All output from the child processes of the GUI is redirected to the Program I/O window. The 'shell' and 'edit' commands, for example, will send their output to the Program I/O window. Some PGDBG error messages may also appear here (e.g. failed reads/writes to program memory).


I am not able to call a Fortran subroutine/function.

In PGDBG 5.2, the call command does not support Fortran subroutines with pointer or deferred-shape array arguments or return values. Prior to release 5.2, PGDBG did not support any Fortran array arguments or return values.


I am having trouble getting F90 module information in pgdbg.

Suppose you have a source file, foo.f90, containing 'MODULE XX'. Compilation of foo.f90 results in two files: 'XX.mod' and 'foo.o'. Suppose another F90 file refers to the module by using the statement 'USE XX'. In some cases, that file can be compiled and linked without linking to foo.o.

However, when compiling foo.f90 for debug with the '-g' option, the debug information generated for 'MODULE XX' is located in the object file foo.o. If an executable refers to 'MODULE XX' with the statement 'USE XX', and is not linked to foo.o, the debug information for the module will be unavailable.

If you want to access module information from PGDBG, make sure that the executable is linked with the object files ('.o' files) generated from the source files containing your modules and that the files were compiled with '-g'.


When I recompile my program, the source window of the GUI shows the old program source.

If you recompile your program, you must reload the program into PGDBG using the 'debug' command, and (in release 5.2) update the source panel by entering control-L (^L) or selecting the menu item Options->Refresh.


How do you start pgdbg with a startup file?

PGDBG can be invoked with a startup file (called 'startup' in the example below) as follows:

pgdbg -s startup  a.out

Can I read the SSE XMM registers from pgdbg?

If you are using PGDBG to debug a program running on an X86 processor, set the PGDBG_SSE environment variable to "on" to make the XMM registers visible inside the debugger.

% setenv PGDBG_SSE on  
 
PGDBG_SSE=on ; export PGDBG_SSE

If you are using PGDBG to debug a program running on an AMD64 processor, the XMM registers are visible by default.

If you are using PGDBG 4.1-2, the XMM registers are available, but only if the program is linked -Bstatic.


My program is taking a relatively long amount of time to execute under the control of the debugger.

Performance when executing under control of PGDBG can be affected in two scenarios:

  1. You are using one of the watch family of commands: watch, watchi, trace, tracei, track, and tracki.

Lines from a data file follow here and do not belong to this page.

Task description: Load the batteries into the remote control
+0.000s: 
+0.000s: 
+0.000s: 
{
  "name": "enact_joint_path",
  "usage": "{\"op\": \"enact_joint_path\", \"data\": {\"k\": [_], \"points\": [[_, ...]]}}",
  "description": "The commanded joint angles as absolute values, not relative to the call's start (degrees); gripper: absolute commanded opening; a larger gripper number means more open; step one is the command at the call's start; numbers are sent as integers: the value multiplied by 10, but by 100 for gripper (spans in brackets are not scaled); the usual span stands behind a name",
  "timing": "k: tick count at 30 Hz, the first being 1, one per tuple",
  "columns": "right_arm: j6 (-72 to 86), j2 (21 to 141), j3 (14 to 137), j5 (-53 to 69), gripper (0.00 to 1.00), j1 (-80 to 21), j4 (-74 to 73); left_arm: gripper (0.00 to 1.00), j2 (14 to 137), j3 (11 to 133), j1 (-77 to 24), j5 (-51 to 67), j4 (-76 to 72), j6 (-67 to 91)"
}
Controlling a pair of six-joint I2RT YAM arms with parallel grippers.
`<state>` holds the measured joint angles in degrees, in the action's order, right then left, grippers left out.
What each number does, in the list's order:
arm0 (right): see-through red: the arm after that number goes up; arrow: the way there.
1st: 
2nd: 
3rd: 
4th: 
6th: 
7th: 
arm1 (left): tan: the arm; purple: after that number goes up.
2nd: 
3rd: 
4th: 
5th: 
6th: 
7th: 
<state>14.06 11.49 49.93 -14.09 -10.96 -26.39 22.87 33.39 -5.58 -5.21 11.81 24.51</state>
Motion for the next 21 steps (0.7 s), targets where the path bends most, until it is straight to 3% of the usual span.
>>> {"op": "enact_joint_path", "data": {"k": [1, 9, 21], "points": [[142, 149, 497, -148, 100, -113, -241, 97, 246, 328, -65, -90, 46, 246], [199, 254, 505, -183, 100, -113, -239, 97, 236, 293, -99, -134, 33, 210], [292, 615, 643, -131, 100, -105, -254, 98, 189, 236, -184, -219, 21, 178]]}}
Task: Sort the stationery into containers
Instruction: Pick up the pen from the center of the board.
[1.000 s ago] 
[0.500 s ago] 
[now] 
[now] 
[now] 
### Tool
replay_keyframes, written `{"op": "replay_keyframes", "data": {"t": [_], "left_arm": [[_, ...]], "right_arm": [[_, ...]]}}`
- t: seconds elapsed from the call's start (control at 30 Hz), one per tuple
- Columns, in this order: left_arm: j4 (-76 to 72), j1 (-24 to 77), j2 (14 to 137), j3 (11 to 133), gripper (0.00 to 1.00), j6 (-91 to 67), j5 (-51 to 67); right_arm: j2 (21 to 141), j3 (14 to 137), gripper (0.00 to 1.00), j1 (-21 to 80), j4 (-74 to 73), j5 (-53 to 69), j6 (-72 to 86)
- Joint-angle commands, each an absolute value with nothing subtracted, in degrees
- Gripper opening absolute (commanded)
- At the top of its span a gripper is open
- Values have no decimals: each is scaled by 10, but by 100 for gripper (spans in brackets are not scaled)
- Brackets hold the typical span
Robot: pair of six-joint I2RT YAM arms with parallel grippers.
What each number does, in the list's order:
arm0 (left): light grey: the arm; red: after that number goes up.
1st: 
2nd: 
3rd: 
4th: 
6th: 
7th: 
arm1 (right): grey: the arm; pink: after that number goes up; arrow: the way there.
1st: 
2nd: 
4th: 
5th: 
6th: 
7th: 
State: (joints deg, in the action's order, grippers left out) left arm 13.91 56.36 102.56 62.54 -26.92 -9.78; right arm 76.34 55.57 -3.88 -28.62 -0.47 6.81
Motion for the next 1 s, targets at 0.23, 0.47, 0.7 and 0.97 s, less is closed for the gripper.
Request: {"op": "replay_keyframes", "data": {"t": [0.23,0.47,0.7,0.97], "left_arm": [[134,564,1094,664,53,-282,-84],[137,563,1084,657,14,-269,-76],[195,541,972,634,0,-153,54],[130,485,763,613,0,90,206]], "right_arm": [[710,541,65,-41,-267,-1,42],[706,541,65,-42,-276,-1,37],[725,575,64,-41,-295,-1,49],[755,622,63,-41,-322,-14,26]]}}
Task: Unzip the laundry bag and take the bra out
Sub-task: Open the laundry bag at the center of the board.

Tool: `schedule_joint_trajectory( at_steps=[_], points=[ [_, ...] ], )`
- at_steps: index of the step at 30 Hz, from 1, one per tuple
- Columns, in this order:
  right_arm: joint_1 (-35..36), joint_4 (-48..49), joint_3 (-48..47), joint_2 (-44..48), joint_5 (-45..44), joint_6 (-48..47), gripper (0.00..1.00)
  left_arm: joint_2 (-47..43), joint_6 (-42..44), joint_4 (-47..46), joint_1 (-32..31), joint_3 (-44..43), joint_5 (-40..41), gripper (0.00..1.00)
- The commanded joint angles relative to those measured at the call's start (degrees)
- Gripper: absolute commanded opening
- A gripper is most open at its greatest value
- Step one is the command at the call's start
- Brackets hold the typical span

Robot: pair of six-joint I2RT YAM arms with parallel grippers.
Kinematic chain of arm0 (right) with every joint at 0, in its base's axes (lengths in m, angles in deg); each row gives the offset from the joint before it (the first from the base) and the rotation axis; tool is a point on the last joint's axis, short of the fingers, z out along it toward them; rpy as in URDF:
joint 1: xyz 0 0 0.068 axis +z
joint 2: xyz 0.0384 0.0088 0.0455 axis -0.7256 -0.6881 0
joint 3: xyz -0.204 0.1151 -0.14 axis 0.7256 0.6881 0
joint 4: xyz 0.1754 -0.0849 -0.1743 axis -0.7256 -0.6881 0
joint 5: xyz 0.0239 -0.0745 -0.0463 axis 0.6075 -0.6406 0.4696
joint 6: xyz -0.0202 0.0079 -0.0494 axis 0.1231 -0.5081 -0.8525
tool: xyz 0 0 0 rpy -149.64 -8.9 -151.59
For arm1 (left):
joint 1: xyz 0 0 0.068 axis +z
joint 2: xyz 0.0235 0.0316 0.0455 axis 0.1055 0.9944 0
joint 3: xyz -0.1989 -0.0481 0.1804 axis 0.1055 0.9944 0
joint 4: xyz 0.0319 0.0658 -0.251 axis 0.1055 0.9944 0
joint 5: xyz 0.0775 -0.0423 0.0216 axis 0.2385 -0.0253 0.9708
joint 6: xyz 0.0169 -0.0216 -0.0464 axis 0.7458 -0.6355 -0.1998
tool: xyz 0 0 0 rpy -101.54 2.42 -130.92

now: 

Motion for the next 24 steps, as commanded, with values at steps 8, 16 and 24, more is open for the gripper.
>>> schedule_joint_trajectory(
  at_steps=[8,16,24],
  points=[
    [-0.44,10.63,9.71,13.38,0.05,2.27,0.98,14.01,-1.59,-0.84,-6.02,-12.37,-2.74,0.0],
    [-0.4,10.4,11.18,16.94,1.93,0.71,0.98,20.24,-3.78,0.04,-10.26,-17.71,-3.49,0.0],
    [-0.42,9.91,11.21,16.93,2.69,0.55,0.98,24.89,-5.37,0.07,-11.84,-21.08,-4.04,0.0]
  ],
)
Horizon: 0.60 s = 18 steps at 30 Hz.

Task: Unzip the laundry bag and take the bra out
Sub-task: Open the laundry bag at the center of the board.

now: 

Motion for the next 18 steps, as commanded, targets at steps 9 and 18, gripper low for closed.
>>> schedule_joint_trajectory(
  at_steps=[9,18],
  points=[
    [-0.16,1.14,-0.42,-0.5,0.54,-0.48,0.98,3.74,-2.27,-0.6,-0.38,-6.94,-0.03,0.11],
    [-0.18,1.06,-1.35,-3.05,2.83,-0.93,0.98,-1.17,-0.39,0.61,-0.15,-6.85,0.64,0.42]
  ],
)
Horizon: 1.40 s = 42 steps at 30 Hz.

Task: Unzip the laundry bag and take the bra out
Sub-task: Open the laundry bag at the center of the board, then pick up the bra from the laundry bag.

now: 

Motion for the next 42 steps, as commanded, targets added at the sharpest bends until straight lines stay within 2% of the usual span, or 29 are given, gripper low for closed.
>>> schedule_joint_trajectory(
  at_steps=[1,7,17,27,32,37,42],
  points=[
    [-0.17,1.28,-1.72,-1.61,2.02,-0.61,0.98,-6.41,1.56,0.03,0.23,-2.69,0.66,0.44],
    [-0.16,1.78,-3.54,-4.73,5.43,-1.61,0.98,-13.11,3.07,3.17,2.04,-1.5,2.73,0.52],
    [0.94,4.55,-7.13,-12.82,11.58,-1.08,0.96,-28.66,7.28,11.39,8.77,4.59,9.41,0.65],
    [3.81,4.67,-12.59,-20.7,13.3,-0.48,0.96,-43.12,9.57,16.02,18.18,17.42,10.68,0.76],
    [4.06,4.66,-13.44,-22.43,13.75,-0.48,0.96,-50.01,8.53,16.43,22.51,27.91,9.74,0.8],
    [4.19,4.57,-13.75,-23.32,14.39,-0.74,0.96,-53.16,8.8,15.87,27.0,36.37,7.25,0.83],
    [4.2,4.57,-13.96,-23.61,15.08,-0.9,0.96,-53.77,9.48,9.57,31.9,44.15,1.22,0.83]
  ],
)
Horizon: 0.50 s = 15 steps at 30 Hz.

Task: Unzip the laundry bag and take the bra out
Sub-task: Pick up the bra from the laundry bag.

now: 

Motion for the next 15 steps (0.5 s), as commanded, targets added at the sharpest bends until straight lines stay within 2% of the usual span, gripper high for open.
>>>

These commands may single-step the program instruction by instruction, watching for some condition. Slow performance in this scenario is expected behavior.
  2. You are debugging a program compiled with -mp or -Mconcur, and the PGDBG OpenMP event handler is enabled (it is disabled by default in release 5.2 and later). Slow performance in this scenario is expected behavior.

    When the OpenMP event handler is enabled, PGDBG adds breakpoints at certain locations in your program to detect various OpenMP events (such as the start and end of a parallel region). PGDBG's OpenMP event handler is most useful when you are debugging a parallel region, or passing in and out of parallel regions with the line-level debugging commands such as 'next' and 'step'.

    If you are continuing over many parallel regions, the program will run much faster under PGDBG if the OpenMP event handler is disabled. Use the pgienv command to disable the OpenMP event handler:

    pgdbg> pgienv omp off
    

    NOTE: The OpenMP event handler should only be enabled/disabled while the program is stopped in a serial region.


Why doesn't the debugger always single step over Windows system calls?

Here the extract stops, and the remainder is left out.